=== Exercise details ===
Only the pictures are to be dropped; the rest of the data below is to be duplicated exactly.

□ □ □ □ □

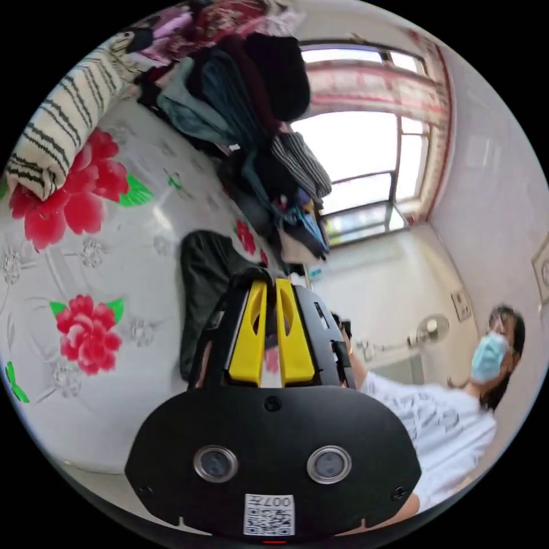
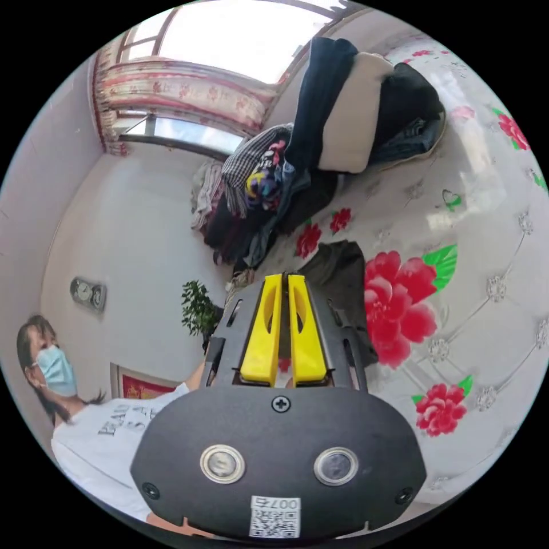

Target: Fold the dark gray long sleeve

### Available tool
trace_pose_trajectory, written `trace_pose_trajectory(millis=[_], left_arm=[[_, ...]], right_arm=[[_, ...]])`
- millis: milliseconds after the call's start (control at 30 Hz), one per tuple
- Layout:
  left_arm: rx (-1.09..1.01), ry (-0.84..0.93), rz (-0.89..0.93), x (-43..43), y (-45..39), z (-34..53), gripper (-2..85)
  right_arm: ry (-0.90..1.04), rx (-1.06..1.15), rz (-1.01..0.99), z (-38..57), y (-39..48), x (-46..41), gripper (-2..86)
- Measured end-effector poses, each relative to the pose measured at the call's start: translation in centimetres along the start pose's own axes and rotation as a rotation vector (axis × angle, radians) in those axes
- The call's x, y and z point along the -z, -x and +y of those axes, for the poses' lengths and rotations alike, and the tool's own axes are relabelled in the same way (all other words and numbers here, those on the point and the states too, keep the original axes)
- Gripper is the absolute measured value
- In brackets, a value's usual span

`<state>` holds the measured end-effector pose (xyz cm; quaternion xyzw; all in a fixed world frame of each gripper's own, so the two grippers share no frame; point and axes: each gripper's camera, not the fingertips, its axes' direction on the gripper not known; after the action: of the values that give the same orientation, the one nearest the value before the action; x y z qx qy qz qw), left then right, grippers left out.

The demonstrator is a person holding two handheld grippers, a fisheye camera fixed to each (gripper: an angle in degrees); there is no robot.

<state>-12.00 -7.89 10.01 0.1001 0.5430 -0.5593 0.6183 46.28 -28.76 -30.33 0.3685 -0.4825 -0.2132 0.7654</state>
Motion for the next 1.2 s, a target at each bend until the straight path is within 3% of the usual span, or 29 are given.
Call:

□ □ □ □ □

=== Exercise output ===
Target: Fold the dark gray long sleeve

### Available tool
trace_pose_trajectory, written `trace_pose_trajectory(millis=[_], left_arm=[[_, ...]], right_arm=[[_, ...]])`
- millis: milliseconds after the call's start (control at 30 Hz), one per tuple
- Layout:
  left_arm: rx (-1.09..1.01), ry (-0.84..0.93), rz (-0.89..0.93), x (-43..43), y (-45..39), z (-34..53), gripper (-2..85)
  right_arm: ry (-0.90..1.04), rx (-1.06..1.15), rz (-1.01..0.99), z (-38..57), y (-39..48), x (-46..41), gripper (-2..86)
- Measured end-effector poses, each relative to the pose measured at the call's start: translation in centimetres along the start pose's own axes and rotation as a rotation vector (axis × angle, radians) in those axes
- The call's x, y and z point along the -z, -x and +y of those axes, for the poses' lengths and rotations alike, and the tool's own axes are relabelled in the same way (all other words and numbers here, those on the point and the states too, keep the original axes)
- Gripper is the absolute measured value
- In brackets, a value's usual span

`<state>` holds the measured end-effector pose (xyz cm; quaternion xyzw; all in a fixed world frame of each gripper's own, so the two grippers share no frame; point and axes: each gripper's camera, not the fingertips, its axes' direction on the gripper not known; after the action: of the values that give the same orientation, the one nearest the value before the action; x y z qx qy qz qw), left then right, grippers left out.

The demonstrator is a person holding two handheld grippers, a fisheye camera fixed to each (gripper: an angle in degrees); there is no robot.

<state>-12.00 -7.89 10.01 0.1001 0.5430 -0.5593 0.6183 46.28 -28.76 -30.33 0.3685 -0.4825 -0.2132 0.7654</state>
Motion for the next 1.2 s, a target at each bend until the straight path is within 3% of the usual span, or 29 are given.
Call:

This concludes the output for the exercise.